▶ WHAT YOU NEED TO DO:
For the records below, please print exactly and only the lines from the one with "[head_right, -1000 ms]" down to the one with "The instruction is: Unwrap", both ends included, omitting the pictures.

▶ MATERIAL FOR THIS TASK:
------------

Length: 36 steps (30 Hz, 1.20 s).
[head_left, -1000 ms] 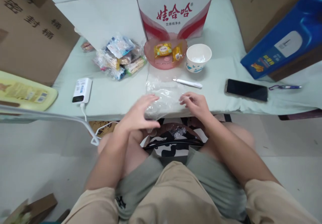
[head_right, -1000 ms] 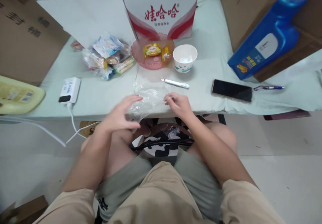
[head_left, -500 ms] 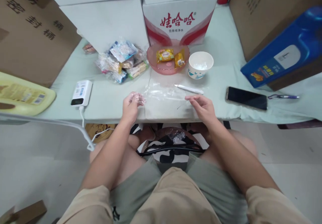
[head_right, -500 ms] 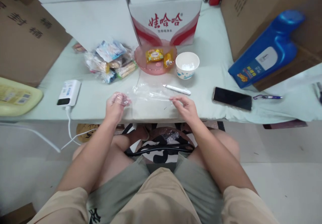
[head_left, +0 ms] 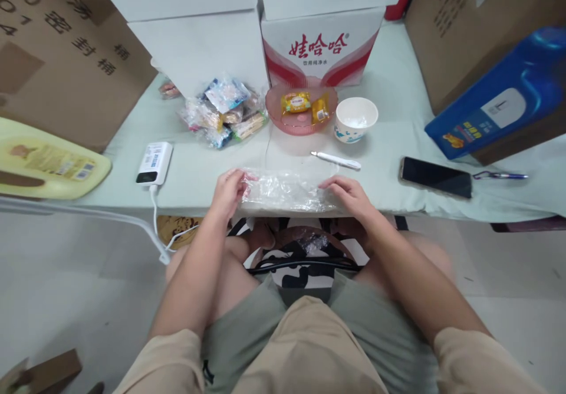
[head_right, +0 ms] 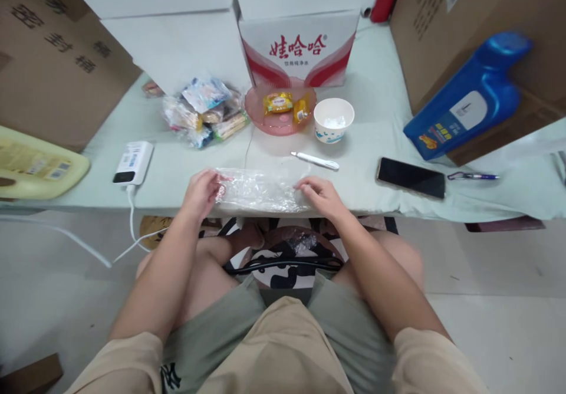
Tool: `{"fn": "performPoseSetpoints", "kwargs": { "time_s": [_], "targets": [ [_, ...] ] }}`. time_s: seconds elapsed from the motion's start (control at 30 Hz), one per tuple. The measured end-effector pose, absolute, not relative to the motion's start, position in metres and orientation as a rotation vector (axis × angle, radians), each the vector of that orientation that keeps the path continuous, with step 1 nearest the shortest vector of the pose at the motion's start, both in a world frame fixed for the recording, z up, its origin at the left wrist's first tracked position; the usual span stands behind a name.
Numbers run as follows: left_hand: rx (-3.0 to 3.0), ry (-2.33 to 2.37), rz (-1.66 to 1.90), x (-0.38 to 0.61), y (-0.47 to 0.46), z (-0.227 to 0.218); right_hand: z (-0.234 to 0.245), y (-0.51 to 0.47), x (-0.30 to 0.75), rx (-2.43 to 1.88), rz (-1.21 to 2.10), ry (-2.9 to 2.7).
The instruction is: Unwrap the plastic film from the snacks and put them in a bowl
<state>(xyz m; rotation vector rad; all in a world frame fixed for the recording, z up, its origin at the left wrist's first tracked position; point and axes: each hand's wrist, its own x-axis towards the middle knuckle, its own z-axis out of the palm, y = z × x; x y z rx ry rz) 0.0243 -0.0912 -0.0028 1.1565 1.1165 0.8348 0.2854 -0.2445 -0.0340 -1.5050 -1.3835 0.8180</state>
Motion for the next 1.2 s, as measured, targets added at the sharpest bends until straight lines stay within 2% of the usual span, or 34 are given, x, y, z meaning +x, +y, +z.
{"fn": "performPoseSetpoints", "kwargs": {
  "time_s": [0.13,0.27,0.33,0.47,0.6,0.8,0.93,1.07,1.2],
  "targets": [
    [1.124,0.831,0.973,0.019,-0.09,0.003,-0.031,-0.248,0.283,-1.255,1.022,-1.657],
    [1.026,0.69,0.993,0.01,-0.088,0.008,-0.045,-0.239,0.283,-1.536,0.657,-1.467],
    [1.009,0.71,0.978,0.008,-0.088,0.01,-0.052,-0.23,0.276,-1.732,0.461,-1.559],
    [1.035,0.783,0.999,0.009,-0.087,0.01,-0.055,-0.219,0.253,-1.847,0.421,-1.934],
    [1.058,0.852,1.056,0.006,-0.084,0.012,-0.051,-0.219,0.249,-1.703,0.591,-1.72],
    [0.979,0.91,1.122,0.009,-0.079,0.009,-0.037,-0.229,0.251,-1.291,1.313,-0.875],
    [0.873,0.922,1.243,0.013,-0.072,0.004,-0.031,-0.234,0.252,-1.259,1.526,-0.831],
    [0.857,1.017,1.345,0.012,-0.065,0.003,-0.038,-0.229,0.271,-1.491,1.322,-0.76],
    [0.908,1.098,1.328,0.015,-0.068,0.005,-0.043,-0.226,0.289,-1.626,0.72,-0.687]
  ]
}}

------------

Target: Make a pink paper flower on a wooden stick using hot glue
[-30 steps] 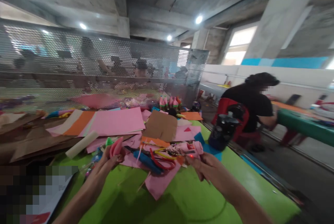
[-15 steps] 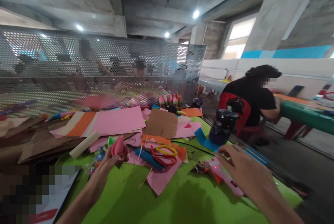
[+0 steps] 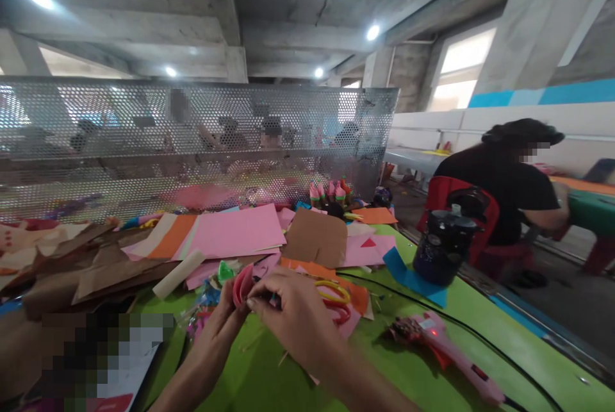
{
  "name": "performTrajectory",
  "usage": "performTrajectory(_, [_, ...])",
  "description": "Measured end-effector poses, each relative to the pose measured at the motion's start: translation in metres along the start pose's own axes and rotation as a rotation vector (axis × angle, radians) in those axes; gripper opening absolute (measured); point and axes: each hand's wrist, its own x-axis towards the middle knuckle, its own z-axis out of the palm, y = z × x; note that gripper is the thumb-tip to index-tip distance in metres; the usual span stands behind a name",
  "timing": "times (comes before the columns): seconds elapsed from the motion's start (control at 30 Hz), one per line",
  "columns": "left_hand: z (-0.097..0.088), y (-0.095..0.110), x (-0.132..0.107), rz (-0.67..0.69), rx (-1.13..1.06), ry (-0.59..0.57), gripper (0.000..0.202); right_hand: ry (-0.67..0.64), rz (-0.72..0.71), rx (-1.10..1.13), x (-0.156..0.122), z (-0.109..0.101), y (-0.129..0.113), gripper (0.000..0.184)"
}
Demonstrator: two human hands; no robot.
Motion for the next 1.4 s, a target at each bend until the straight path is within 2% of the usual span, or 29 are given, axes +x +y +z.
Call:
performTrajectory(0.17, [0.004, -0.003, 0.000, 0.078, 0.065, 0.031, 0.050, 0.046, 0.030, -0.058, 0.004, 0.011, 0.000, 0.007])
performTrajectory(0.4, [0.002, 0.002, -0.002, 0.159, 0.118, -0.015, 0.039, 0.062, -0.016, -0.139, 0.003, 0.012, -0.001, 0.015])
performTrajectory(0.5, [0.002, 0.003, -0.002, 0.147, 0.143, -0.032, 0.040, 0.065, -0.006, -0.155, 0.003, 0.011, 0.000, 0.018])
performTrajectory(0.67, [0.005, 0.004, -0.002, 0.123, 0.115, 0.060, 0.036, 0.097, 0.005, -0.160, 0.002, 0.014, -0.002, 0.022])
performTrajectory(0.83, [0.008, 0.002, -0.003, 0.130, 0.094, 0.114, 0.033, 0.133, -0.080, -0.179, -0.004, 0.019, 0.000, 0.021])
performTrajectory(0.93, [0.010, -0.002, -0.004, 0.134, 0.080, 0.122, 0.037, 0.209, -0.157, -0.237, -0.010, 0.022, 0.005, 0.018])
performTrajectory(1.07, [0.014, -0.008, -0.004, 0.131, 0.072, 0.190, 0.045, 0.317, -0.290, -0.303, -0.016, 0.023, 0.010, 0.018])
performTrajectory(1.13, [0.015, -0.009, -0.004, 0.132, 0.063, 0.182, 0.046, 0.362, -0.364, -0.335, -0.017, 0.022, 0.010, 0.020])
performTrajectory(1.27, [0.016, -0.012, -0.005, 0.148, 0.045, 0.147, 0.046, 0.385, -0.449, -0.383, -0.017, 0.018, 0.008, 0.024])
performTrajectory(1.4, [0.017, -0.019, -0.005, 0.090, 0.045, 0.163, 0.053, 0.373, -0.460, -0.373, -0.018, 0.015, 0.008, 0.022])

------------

▶ YOUR SOLUTION:
[head_right, -1000 ms] 
[head_left, -500 ms] 
[head_right, -500 ms] 
[head_left, +0 ms] 
[head_right, +0 ms] 
Tool: `{"fn": "performPoseSetpoints", "kwargs": { "time_s": [_], "targets": [ [_, ...] ] }}`. time_s: seconds elapsed from the motion's start (control at 30 Hz), one per tuple. The measured end-effector pose, absolute, not relative to the motion's start, position in metres and orientation as a rotation vector (axis × angle, radians), each the vector of that orientation that keeps the path continuous, with step 1 nearest the shortest vector of the pose at the motion's start, both in a world frame fixed for the recording, z up, its origin at the left wrist's first tracked position; the usual span stands behind a name.
Numbers run as follows: left_hand: rx (-3.0 to 3.0), ry (-2.33 to 2.37), rz (-1.66 to 1.90), x (-0.38 to 0.61), y (-0.47 to 0.46), z (-0.227 to 0.218); right_hand: z (-0.234 to 0.245), y (-0.51 to 0.47), x (-0.30 to 0.75), rx (-2.43 to 1.88), rz (-1.21 to 2.10), ry (-2.9 to 2.7).
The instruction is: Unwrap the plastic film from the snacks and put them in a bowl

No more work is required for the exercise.